Modules in Pyro

This tutorial introduces PyroModule, Pyro’s Bayesian extension of PyTorch’s nn.Module class. Before starting you should understand the basics of Pyro models and inference, understand the two primitives pyro.sample() and pyro.param(), and understand the basics of Pyro’s effect handlers (e.g. by browsing minipyro.py).

Summary:

  • PyroModules are like nn.Modules but allow Pyro effects for sampling and constraints.

  • PyroModule is a mixin subclass of nn.Module that overrides attribute access (e.g. .__getattr__()).

  • There are three different ways to create a PyroModule:

    • create a new subclass: class MyModule(PyroModule): ...,

    • Pyro-ize an existing class: MyModule = PyroModule[OtherModule], or

    • Pyro-ize an existing nn.Module instance in-place: to_pyro_module_(my_module).

  • Usual nn.Parameter attributes of a PyroModule become Pyro parameters.

  • Parameters of a PyroModule synchronize with Pyro’s global param store.

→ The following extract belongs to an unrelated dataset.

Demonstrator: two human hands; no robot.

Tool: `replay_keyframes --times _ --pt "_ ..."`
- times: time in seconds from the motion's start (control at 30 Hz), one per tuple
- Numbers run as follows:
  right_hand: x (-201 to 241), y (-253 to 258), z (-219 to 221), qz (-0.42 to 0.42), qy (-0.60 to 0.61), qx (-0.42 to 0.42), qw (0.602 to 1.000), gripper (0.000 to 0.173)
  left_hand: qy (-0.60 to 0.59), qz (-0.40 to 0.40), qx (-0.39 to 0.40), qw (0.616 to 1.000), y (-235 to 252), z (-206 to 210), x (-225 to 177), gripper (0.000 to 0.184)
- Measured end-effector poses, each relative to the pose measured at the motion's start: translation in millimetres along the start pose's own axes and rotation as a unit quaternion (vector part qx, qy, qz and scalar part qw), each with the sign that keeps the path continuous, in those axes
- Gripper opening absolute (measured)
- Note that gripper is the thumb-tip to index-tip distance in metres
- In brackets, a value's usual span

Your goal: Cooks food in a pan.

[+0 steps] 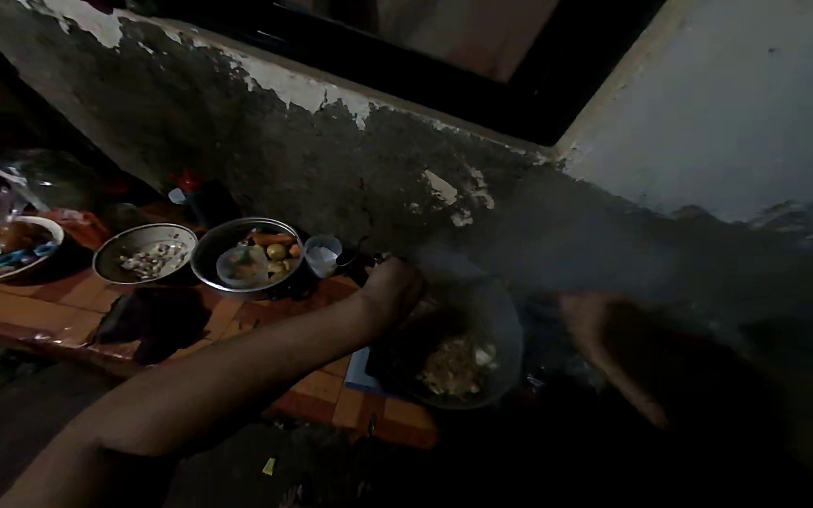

  • You can add constrained parameters by creating PyroParam objects.

  • You can add stochastic attributes by creating PyroSample objects.

  • Parameters and stochastic attributes are named automatically (no string required).

  • PyroSample attributes are sampled once per .__call__() of the outermost PyroModule.

  • To enable Pyro effects on methods other than .__call__(), decorate them with @pyro_method.

  • A PyroModule model may contain nn.Module attributes.

  • An nn.Module model may contain at most one PyroModule attribute (see naming section).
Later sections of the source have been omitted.